Alexies’s riposte is, “What he’s saying is that the identity of the writer doesn’t count,” . . .“That eliminates the way books work in the world.” But Alexie has not been able to offer any future for Indians except to move to the city and make money by writing and doing stand-up comedy. He plays the Indian card, but is he one?
Treuer, on the other hand, pursues a city literary life mixed with rez life and addresses the local future by trying to preserve his tribal language. We are not told whether he speaks it (or writes it) nor whether he serves on his tribal council. This is in contrast to Greg Sarris, also assailed for being “insufficiently enrolled” but who is the chief of his tribe. The more legalistic it gets, the more it is a shell game.
Western education teaches logic, accurate categories, and the pursuit of facts, all of which have now been thrown into doubt. Tribal education and people at large without higher education make decisions on the basis of emotion, popularity and gossip. This may elect Trump to be the next President of the US. In Valier it has already elected a scandal-monger who capitalized on complaints in order to become the white Mayor, but only lasted two weeks, in part because he couldn’t lead the Pledge of Allegiance that begins every town council meeting. He was a high school graduate in the county seat. They evidently did not teach him parliamentary procedure.

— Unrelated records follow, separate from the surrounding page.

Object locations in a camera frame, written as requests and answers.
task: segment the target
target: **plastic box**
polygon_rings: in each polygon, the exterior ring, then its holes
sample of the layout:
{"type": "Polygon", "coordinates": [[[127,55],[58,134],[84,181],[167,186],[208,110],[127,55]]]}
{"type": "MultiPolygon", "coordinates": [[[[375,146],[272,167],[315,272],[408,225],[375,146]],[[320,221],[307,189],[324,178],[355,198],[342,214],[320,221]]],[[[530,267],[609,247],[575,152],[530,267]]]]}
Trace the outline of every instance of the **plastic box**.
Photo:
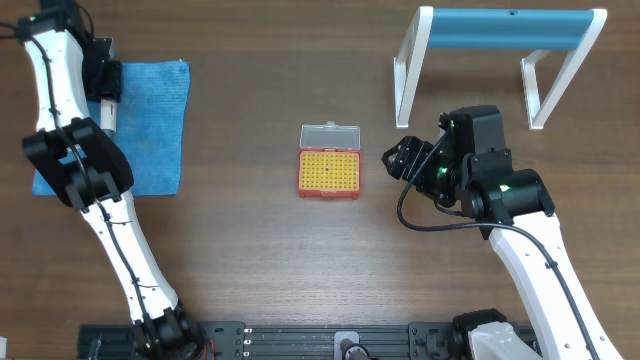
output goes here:
{"type": "Polygon", "coordinates": [[[303,125],[298,155],[300,197],[352,198],[360,196],[362,164],[360,128],[303,125]]]}

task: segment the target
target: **wooden table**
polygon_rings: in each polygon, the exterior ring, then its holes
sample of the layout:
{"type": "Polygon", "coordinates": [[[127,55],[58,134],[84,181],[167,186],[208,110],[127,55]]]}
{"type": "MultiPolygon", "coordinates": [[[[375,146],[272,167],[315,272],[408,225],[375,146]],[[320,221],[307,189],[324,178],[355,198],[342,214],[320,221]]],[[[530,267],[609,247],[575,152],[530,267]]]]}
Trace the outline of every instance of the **wooden table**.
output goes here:
{"type": "MultiPolygon", "coordinates": [[[[392,58],[419,5],[392,0],[83,1],[122,61],[183,59],[192,87],[175,197],[136,200],[149,245],[187,308],[202,320],[250,324],[407,324],[496,307],[526,313],[479,232],[423,234],[398,222],[404,183],[384,150],[404,135],[433,141],[442,111],[496,104],[515,168],[545,181],[573,265],[608,336],[640,358],[640,5],[609,18],[543,131],[527,129],[520,51],[430,51],[410,129],[394,128],[392,58]],[[302,200],[300,126],[362,131],[357,201],[302,200]]],[[[444,1],[429,3],[445,7],[444,1]]],[[[557,8],[555,1],[462,1],[459,7],[557,8]]],[[[0,21],[37,12],[0,3],[0,21]]],[[[541,91],[562,56],[539,65],[541,91]]],[[[0,43],[0,335],[21,358],[70,358],[80,324],[127,324],[102,246],[80,215],[31,196],[20,139],[37,99],[26,52],[0,43]]],[[[417,223],[451,222],[412,192],[417,223]]]]}

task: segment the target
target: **white and blue rack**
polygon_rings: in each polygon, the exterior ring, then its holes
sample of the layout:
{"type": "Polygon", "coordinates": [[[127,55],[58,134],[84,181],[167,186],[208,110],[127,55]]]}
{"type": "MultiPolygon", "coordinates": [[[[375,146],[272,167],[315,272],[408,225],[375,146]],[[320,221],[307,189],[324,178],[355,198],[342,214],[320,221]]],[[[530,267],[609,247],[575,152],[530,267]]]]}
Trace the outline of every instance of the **white and blue rack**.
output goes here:
{"type": "Polygon", "coordinates": [[[595,43],[607,11],[418,8],[394,58],[396,127],[409,115],[427,48],[533,49],[522,59],[522,80],[531,130],[541,130],[595,43]],[[550,51],[567,51],[549,94],[540,105],[535,64],[550,51]]]}

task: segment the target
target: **wooden tabletop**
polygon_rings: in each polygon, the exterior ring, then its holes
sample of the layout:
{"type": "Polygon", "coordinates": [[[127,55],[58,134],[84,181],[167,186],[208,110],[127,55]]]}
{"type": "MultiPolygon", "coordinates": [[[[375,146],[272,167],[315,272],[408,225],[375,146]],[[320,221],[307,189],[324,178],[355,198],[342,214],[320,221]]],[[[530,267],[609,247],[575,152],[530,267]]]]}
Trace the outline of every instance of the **wooden tabletop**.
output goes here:
{"type": "MultiPolygon", "coordinates": [[[[477,230],[404,228],[404,183],[382,153],[407,134],[433,141],[438,114],[495,104],[516,169],[544,180],[573,266],[607,335],[640,358],[640,5],[432,1],[434,7],[608,5],[593,50],[543,131],[529,131],[522,51],[429,51],[410,128],[395,129],[392,59],[419,5],[393,0],[83,1],[118,59],[191,64],[180,191],[136,199],[160,268],[200,320],[248,324],[407,324],[495,307],[527,316],[504,265],[477,230]],[[357,201],[300,199],[302,124],[360,126],[357,201]]],[[[0,21],[38,11],[3,1],[0,21]]],[[[562,63],[539,64],[548,91],[562,63]]],[[[0,336],[9,355],[71,358],[81,324],[127,324],[108,258],[80,214],[31,195],[21,139],[36,123],[33,69],[0,43],[0,336]]],[[[455,221],[411,192],[416,223],[455,221]]]]}

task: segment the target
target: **clear plastic lid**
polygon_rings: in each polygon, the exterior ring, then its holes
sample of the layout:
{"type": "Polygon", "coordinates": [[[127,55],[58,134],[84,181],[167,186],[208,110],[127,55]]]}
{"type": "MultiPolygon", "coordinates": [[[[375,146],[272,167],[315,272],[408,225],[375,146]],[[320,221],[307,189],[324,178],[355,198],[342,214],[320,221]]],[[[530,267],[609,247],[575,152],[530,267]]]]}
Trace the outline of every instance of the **clear plastic lid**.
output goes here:
{"type": "Polygon", "coordinates": [[[302,125],[300,148],[360,150],[360,127],[338,126],[333,121],[326,125],[302,125]]]}

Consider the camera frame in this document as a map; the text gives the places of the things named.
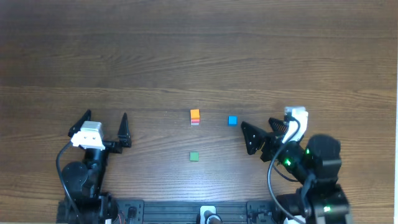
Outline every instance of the wooden table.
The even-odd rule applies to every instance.
[[[0,221],[55,221],[55,157],[87,109],[109,139],[129,116],[133,146],[111,155],[104,181],[116,197],[270,199],[268,163],[227,117],[269,130],[304,105],[303,145],[341,141],[356,223],[392,223],[396,72],[393,0],[0,1]]]

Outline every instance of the orange cube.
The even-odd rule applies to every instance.
[[[191,110],[191,120],[200,119],[199,109]]]

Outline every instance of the blue block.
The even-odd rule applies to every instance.
[[[238,124],[237,116],[229,116],[228,117],[228,126],[236,126]]]

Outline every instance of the green block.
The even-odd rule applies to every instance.
[[[189,161],[198,162],[199,161],[199,152],[191,152],[189,155]]]

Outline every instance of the led light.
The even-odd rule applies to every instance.
[[[288,166],[290,166],[292,163],[291,163],[291,161],[290,161],[289,159],[286,159],[286,160],[285,160],[285,164],[288,165]]]
[[[330,206],[325,206],[323,207],[324,212],[330,212]]]

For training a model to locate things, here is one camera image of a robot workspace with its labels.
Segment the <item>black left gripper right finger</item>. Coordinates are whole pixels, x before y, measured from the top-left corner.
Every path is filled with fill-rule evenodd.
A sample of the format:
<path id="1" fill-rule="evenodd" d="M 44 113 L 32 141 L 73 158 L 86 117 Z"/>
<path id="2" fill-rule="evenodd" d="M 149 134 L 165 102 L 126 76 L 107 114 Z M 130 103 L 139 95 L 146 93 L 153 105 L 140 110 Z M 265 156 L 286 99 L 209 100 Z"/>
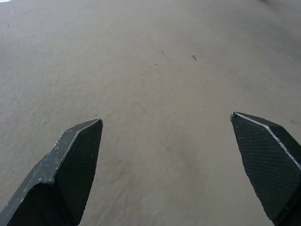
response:
<path id="1" fill-rule="evenodd" d="M 263 209 L 276 226 L 301 224 L 301 146 L 280 125 L 233 112 L 242 163 Z"/>

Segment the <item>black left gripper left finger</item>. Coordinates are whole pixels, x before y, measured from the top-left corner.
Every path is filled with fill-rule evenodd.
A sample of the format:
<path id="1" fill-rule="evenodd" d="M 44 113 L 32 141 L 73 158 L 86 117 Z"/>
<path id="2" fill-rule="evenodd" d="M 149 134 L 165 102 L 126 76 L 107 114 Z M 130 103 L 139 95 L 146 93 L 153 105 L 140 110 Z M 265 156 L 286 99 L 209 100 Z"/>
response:
<path id="1" fill-rule="evenodd" d="M 67 129 L 0 212 L 2 226 L 77 226 L 95 177 L 103 121 Z"/>

John Trudell and the family he lost.
At this point I need someone to praise. John Trudel, a name easy to confuse with David Treuer, had lived a more coherent and future-focused life in spite of his family being massacred by fire. Dead now from cancer, he used literary and movie media for political ends. He was the leader of the occupation of Alcatraz. Remarkable to think of, even more remarkable to make real.